Recorded information —
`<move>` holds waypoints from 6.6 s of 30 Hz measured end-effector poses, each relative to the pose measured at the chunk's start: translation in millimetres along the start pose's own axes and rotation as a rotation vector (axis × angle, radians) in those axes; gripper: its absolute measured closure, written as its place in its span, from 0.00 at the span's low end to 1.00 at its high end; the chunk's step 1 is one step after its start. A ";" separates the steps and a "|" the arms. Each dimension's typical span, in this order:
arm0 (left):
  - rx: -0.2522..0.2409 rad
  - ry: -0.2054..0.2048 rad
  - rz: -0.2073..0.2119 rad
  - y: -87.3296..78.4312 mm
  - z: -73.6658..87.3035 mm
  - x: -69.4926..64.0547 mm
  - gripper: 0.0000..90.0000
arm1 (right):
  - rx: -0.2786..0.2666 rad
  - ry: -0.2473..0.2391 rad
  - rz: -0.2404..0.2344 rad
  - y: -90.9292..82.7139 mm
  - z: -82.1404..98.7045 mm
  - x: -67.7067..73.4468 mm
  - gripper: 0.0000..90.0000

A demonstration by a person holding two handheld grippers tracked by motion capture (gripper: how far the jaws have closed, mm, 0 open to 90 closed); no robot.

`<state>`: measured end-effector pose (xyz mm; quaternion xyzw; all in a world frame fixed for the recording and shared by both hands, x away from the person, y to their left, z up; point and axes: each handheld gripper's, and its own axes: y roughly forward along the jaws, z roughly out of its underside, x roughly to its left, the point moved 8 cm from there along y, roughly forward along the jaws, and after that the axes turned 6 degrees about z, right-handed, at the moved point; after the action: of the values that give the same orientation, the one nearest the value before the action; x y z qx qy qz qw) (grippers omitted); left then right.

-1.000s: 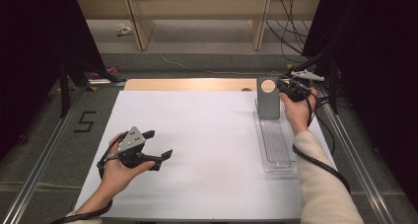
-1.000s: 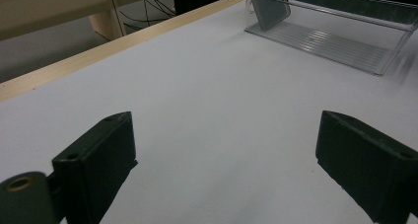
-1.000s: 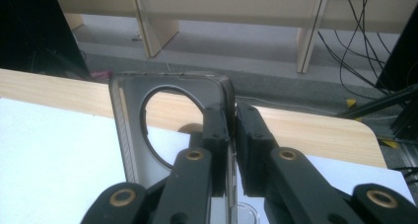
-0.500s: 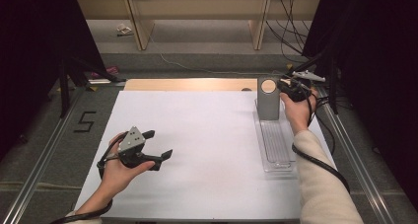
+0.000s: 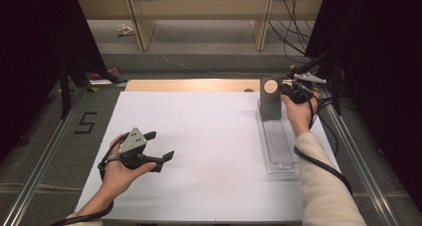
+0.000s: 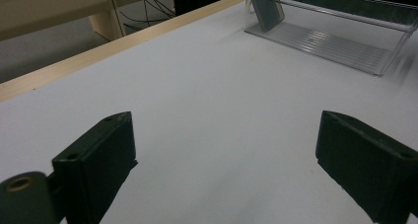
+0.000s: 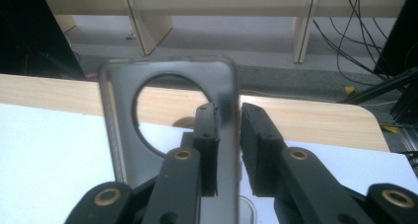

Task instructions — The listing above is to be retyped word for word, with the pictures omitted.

Written solution —
`<move>` holds waypoints from 6.6 s of 30 Hz measured end-effector poses, each relative to the pose measured at the chunk's start: translation in millimetres along the start pose's own axes and rotation as a rotation vector (axis × angle, radians) in those axes; gripper: its absolute measured closure, written as its place in its span, from 0.00 at the span's low end to 1.00 at its high end; the chunk's step 1 is one step after its start. A ";" separates the steps and a "|" the arms. Each dimension's typical span, in this order:
arm0 (left):
  - rx: -0.2522..0.2409 rad
  - ry: -0.2054..0.2048 rad
  - rz: -0.2073..0.2119 rad
  - y: -87.3296..78.4312 mm
  - z: -73.6658..87.3035 mm
  - x: -69.4926..64.0547 mm
  - gripper: 0.0000..90.0000
arm1 (right):
  - rx: -0.2786..0.2666 rad
  - ry: -0.2473..0.2391 rad
  - rz: -0.2404..0.2344 rad
  - y: -90.9292..82.7139 mm
  - z: -82.1404..98.7045 mm
  - x: -67.7067..73.4468 mm
  - gripper: 0.0000..90.0000

A demonstration by a person holding two handheld grippers tracked by motion capture (gripper: how far the jaws have closed, mm, 0 open to 90 closed); no robot.

`<state>`: measured end-effector pose (xyz mm; quaternion xyzw; all in a world frame fixed for the recording and shared by both hands, x away from the person, y to their left, z up; point and axes: each handheld gripper's, and its own axes: y roughly forward along the jaws, z roughly out of its underside, x roughly to its left, the point moved 8 cm from there along y, roughly forward along the jaws, and after that the axes turned 6 degrees about z, right-handed, at the moved point; after the action: of the values that give the same orientation, the one nearest the value before the action; x y z qx qy qz qw) (grippers omitted); left then right.

-1.000s: 
-1.000s: 
-1.000s: 
-0.500s: 
+0.000s: 
+0.000s: 
+0.000s: 

No additional lines are needed for this answer.